There's a story, possibly apocryphal, of a bloke who bought a Vauxhall Cavalier for two quid from an auction as transport to a party. The day after it was dumped, because it was cheaper than a couple of taxi rides, but not for the local council that had to dispose of it.

But 25 years ago, bangers with months of MoT left and gossamer-thin sills traded for several hundred. Though most modern cars have barely rotted before they are binned, they have become throw-away commodities.

The Alliance and Leicester's used-car price index shows that in the past 12 months, the price of the average used car has dropped by 10 per cent, and family cars over three years old have sunk by more than 20 per cent. Car industry experts reckon there is at least 20 per cent over-capacity in European manufacturing, and the makers are caught in vicious cycle of discounting to keep factories churning.

The new car market is massively oversupplied. That has brought the average usage of a new car down from 7.3 years in 1997 to 6.9 years in 2002. Though this trend tends to be cyclical, governed in part by the health of the economy, the cars on Britain's roads are getting younger.

We may have scrapped 1.5 to 1.8 million cars annually over the past five years, but we have also bought about 2.2 million every year. With obvious results: in 1997, there were 25.6 million cars on the road, and in 2001, there were 27.8 million out there.

Of course, the availability of cheaper cars is a good, democratising condition, even if insurance, tax and fuel are as pricey as they ever were. And throwing away smoking old bangers is certainly better for air quality; soon, there will not be many cars left that do not have an exhaust-cleaning catalyst. Newer cars are safer cars, too.

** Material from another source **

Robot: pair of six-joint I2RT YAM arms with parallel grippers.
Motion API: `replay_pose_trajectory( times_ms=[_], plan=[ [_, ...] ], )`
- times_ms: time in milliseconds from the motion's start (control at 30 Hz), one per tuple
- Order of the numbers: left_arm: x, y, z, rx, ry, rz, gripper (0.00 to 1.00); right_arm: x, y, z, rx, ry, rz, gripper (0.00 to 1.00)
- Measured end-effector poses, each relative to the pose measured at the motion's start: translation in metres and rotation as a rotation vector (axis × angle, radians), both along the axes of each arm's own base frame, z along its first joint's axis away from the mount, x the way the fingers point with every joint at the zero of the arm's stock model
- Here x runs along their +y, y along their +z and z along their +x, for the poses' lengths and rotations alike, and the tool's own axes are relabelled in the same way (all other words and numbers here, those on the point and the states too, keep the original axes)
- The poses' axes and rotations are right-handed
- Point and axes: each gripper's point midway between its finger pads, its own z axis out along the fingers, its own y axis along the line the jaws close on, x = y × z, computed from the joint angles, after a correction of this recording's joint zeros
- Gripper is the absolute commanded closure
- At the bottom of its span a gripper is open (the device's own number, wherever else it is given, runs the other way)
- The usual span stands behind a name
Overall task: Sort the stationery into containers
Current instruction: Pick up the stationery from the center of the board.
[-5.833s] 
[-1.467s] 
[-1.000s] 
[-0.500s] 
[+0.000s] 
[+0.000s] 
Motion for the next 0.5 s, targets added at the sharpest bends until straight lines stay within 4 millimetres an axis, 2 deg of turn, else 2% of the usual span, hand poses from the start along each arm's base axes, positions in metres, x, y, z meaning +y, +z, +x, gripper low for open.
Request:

But there are downsides. The increasing cheapness of new and used cars discourages people from using public transport. And then there is the waste of scrapping cars with serviceable lives ahead of them.

Renault believes cars such as the Clio could eventually see no more than two owners and six years. So a fundamentally sound car would be scrapped after six, amazing, given today's standards of rust protection and durability

Does this matter? Well, yes it does if you care about the rate at which we are using up finite resources. There may be slightly more recycled material in new cars, but it is a mere nothing in the scheme of things and with the global car market growing apace, we will be smelting, stamping and moulding our way through more and more materials by the month.

This cycle can only accelerate, unless there is a wholesale change in our attitude towards the use of raw materials. Most modern cars are easily capable of 200,000 miles and 15-year lives. Few of them will ever see that.